I have 2D numpy array which is a mask from an image. Each cell has 0 or 1 value. So I would like to find top:left,right, bottom:left,right in an array where value is 1.
For example input array:
[00000]
[01110]
[01100]
[00000]
Expected output: (1,1), (1,3), (2,1), (2,2)
Using np.argwhere and itertools.product:
import numpy as np
from itertools import product
def corners(np_array):
ind = np.argwhere(np_array)
res = []
for f1, f2 in product([min,max], repeat=2):
res.append(f1(ind[ind[:, 0] == f2(ind[:, 0])], key=lambda x:x[1]))
return res
corners(arr)
Output:
[array([1, 1], dtype=int64),
array([2, 1], dtype=int64),
array([1, 3], dtype=int64),
array([2, 2], dtype=int64)]
You can use the numpy.amax operation for finding max values in a multi_dimensional array. As below
def corners_v2(np_array):
max_values = np.amax(np_array)
result = np.where(np_array == np.amax(np_array))
x1 = np.min(result[0])
x2 = np.max(result[0])
y1 = np.min(result[1])
y2 = np.max(result[1])
return x1, y1, x2, y2
xy=np.array([[0,0,0,0,0],[0,1,1,1,0],[0,1,1,0,0],[0,0,0,0,0]])
x,y=np.where(xy==1)
tl_i=np.argmin(x)
tl=[x[tl_i],y[tl_i]]
tr_i=np.argmax(y)
tr=[x[tr_i],y[tr_i]]
bl_i=np.argmax(x)
bl=[x[bl_i],y[bl_i]]
br_i=len(x)-1-np.argmax(np.flip(x))
br=[x[br_i],y[br_i]]
Use transpose and nonzero from numpy, like:
im=np.array([[0,0,0,0,0],
[0,1,1,1,0],
[0,1,1,0,0],
[0,0,0,0,0]])
print(np.transpose(np.nonzero(im)))
yields:
array([[1, 1],
[1, 2],
[1, 3],
[2, 1],
[2, 2]])
Update:
Still not perfect, but as long as the mask is continuous within its rows, you could evaluate np.diff() to get an idea where the 0->1 and 1->0 transitions are:
leftedge=np.transpose(np.nonzero(np.diff(im,prepend=0)==1))
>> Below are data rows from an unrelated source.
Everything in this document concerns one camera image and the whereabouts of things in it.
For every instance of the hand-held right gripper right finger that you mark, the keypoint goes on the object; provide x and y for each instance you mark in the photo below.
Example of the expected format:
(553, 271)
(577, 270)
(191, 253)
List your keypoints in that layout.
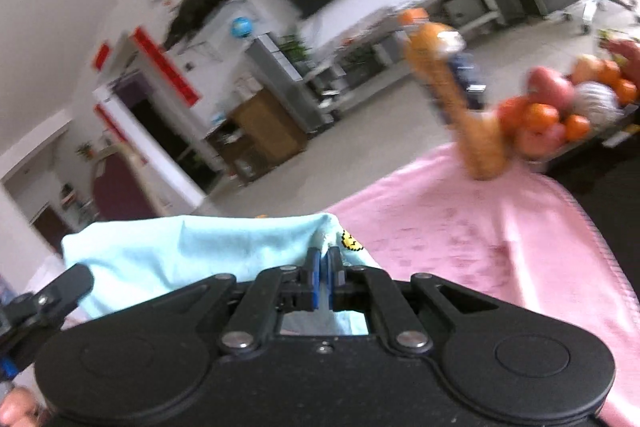
(335, 282)

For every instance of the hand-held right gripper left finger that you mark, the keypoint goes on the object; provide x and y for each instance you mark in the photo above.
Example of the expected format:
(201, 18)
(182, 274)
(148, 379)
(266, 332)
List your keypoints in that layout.
(313, 282)

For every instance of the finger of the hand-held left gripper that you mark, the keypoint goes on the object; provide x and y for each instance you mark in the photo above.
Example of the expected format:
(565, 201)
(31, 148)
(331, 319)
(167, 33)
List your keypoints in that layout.
(55, 294)

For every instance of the light blue t-shirt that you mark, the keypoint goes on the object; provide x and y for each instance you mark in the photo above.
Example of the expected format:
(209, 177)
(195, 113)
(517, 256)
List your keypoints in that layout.
(200, 252)

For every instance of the person's left hand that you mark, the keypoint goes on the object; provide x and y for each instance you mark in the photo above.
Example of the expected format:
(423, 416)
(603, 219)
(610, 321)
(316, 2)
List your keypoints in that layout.
(17, 409)

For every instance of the gold framed chair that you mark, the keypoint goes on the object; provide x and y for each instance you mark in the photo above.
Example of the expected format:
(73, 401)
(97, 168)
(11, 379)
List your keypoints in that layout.
(120, 187)

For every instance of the pink printed blanket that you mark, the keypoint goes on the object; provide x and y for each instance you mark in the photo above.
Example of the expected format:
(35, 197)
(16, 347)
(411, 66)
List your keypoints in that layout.
(475, 237)

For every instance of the wooden cabinet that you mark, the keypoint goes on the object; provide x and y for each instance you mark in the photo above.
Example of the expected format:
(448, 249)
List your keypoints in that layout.
(265, 132)

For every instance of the orange juice bottle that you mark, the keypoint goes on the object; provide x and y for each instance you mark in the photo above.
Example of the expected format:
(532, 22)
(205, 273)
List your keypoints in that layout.
(470, 122)

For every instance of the small leafy houseplant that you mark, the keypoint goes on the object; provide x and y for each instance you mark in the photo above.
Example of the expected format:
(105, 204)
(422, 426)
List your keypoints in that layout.
(295, 49)

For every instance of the small orange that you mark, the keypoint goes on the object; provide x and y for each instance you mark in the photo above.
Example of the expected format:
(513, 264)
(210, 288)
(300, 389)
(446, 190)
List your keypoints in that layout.
(610, 73)
(626, 91)
(577, 128)
(511, 118)
(541, 121)

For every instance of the grey tv stand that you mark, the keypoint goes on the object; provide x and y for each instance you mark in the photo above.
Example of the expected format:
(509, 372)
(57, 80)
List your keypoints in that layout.
(380, 42)

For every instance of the pink apple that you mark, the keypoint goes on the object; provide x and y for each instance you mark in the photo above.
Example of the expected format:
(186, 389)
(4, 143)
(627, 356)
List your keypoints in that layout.
(542, 144)

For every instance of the blue globe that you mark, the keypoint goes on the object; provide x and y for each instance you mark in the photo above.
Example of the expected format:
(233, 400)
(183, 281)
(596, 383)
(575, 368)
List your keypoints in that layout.
(240, 27)

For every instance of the red apple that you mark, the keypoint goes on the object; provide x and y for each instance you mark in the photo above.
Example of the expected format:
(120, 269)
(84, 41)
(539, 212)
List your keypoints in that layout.
(550, 88)

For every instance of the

rightedge=np.transpose(np.nonzero(np.diff(im,append=0)==-1))
top_left = leftedge[0]
bottom_left = leftedge[-1]
bottom_right = rightedge[-1]
top_right = rightedge[0]
pts=[list(x) for x in [top_left,top_right,bottom_left,bottom_right]]
yields: [[1, 1], [1, 3], [2, 1], [2, 2]]
I'd suggest to use Chris' answer instead.